SOURCE MATERIAL
-*-*-
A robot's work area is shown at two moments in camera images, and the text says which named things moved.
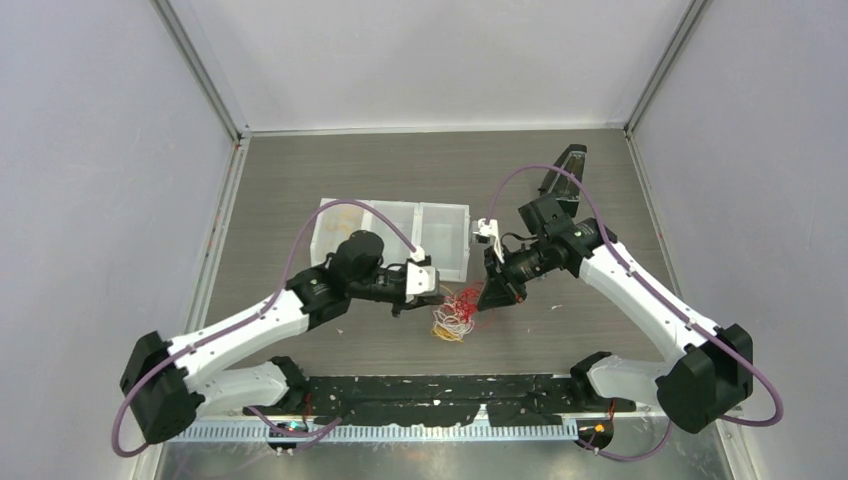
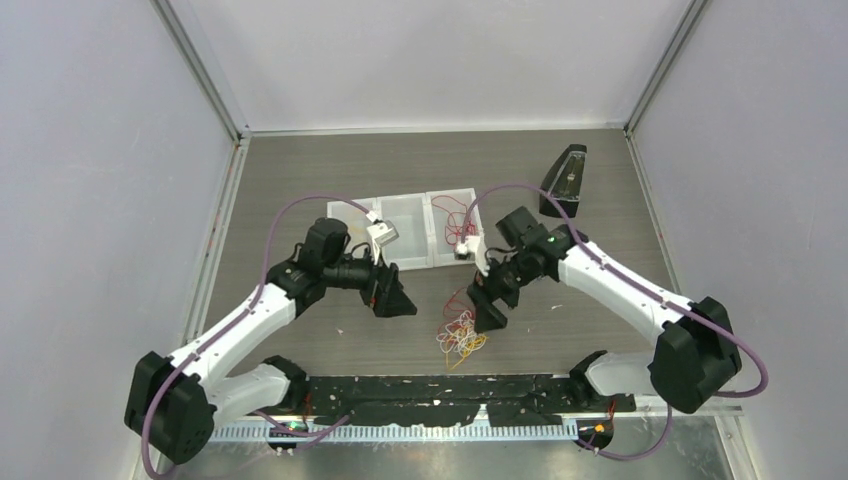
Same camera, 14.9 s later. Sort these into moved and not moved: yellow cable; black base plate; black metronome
Moved: yellow cable
Not moved: black base plate; black metronome
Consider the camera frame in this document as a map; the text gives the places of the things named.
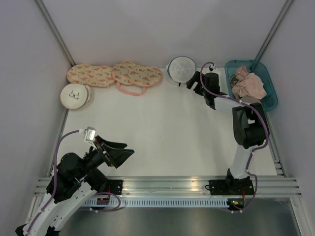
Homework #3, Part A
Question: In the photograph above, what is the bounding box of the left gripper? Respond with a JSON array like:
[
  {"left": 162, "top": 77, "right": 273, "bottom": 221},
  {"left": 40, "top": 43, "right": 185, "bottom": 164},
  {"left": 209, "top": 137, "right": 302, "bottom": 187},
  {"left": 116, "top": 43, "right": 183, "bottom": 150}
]
[{"left": 75, "top": 135, "right": 135, "bottom": 179}]

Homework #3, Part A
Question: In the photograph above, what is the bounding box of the white mesh laundry bag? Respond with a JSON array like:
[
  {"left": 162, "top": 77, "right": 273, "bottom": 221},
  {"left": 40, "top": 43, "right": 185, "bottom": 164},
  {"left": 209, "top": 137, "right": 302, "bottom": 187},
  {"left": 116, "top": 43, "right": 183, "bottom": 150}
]
[{"left": 165, "top": 56, "right": 197, "bottom": 87}]

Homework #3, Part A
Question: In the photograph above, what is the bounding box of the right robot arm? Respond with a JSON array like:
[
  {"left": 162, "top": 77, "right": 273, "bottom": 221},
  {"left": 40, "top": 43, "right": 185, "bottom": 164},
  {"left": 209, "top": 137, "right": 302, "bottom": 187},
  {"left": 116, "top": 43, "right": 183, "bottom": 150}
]
[{"left": 186, "top": 71, "right": 269, "bottom": 194}]

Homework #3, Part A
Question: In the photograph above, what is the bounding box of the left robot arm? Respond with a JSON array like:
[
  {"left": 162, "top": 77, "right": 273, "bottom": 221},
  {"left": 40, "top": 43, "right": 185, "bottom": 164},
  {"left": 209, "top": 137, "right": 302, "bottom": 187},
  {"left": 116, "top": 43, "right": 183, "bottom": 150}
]
[{"left": 15, "top": 136, "right": 134, "bottom": 236}]

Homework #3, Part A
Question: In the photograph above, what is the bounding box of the pink bra pile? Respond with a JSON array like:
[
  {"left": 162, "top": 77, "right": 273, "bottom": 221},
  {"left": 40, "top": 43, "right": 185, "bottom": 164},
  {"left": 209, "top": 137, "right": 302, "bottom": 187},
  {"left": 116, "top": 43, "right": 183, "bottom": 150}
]
[{"left": 230, "top": 66, "right": 267, "bottom": 100}]

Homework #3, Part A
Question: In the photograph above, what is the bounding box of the floral bra bag left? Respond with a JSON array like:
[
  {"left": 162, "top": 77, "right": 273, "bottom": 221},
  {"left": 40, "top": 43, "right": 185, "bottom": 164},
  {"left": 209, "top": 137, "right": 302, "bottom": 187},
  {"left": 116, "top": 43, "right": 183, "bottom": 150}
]
[{"left": 66, "top": 64, "right": 115, "bottom": 88}]

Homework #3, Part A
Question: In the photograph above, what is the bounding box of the cream round glasses pouch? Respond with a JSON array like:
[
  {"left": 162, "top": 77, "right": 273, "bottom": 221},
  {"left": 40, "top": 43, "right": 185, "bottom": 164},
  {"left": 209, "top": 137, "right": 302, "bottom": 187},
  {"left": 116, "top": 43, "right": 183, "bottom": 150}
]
-*-*-
WHAT YOU NEED TO DO
Without any pictures, print the whole listing again exactly as it stands.

ANSWER BOX
A robot's work area is shown at two moments in camera images, and the text says which named things moved.
Same camera, 14.9 s later. Sort these into moved and not moved: yellow cable; black base plate; black metronome
Moved: yellow cable
Not moved: black base plate; black metronome
Consider the camera frame in this document as a map; the text gives the places of the things named.
Homework #3, Part A
Question: In the photograph above, what is the bounding box of the left gripper? Respond with a JSON array like:
[
  {"left": 162, "top": 77, "right": 273, "bottom": 221},
  {"left": 40, "top": 43, "right": 185, "bottom": 164},
  {"left": 209, "top": 137, "right": 302, "bottom": 187},
  {"left": 116, "top": 43, "right": 183, "bottom": 150}
]
[{"left": 75, "top": 135, "right": 135, "bottom": 179}]

Homework #3, Part A
Question: In the photograph above, what is the bounding box of the white mesh laundry bag? Respond with a JSON array like:
[
  {"left": 162, "top": 77, "right": 273, "bottom": 221},
  {"left": 40, "top": 43, "right": 185, "bottom": 164},
  {"left": 209, "top": 137, "right": 302, "bottom": 187},
  {"left": 116, "top": 43, "right": 183, "bottom": 150}
]
[{"left": 165, "top": 56, "right": 197, "bottom": 87}]

Homework #3, Part A
Question: In the photograph above, what is the bounding box of the right robot arm? Respond with a JSON array like:
[
  {"left": 162, "top": 77, "right": 273, "bottom": 221},
  {"left": 40, "top": 43, "right": 185, "bottom": 164},
  {"left": 209, "top": 137, "right": 302, "bottom": 187},
  {"left": 116, "top": 43, "right": 183, "bottom": 150}
]
[{"left": 186, "top": 71, "right": 269, "bottom": 194}]

Homework #3, Part A
Question: In the photograph above, what is the bounding box of the left robot arm? Respond with a JSON array like:
[
  {"left": 162, "top": 77, "right": 273, "bottom": 221},
  {"left": 40, "top": 43, "right": 185, "bottom": 164},
  {"left": 209, "top": 137, "right": 302, "bottom": 187},
  {"left": 116, "top": 43, "right": 183, "bottom": 150}
]
[{"left": 15, "top": 136, "right": 134, "bottom": 236}]

Homework #3, Part A
Question: In the photograph above, what is the bounding box of the pink bra pile? Respond with a JSON array like:
[
  {"left": 162, "top": 77, "right": 273, "bottom": 221},
  {"left": 40, "top": 43, "right": 185, "bottom": 164},
  {"left": 209, "top": 137, "right": 302, "bottom": 187},
  {"left": 116, "top": 43, "right": 183, "bottom": 150}
]
[{"left": 230, "top": 66, "right": 267, "bottom": 100}]

Homework #3, Part A
Question: In the photograph above, what is the bounding box of the floral bra bag left? Respond with a JSON array like:
[
  {"left": 162, "top": 77, "right": 273, "bottom": 221},
  {"left": 40, "top": 43, "right": 185, "bottom": 164},
  {"left": 209, "top": 137, "right": 302, "bottom": 187},
  {"left": 116, "top": 43, "right": 183, "bottom": 150}
]
[{"left": 66, "top": 64, "right": 115, "bottom": 88}]

Homework #3, Part A
Question: In the photograph above, what is the bounding box of the cream round glasses pouch? Respond with a JSON array like:
[
  {"left": 162, "top": 77, "right": 273, "bottom": 221},
  {"left": 40, "top": 43, "right": 185, "bottom": 164},
  {"left": 209, "top": 137, "right": 302, "bottom": 187},
  {"left": 116, "top": 43, "right": 183, "bottom": 150}
]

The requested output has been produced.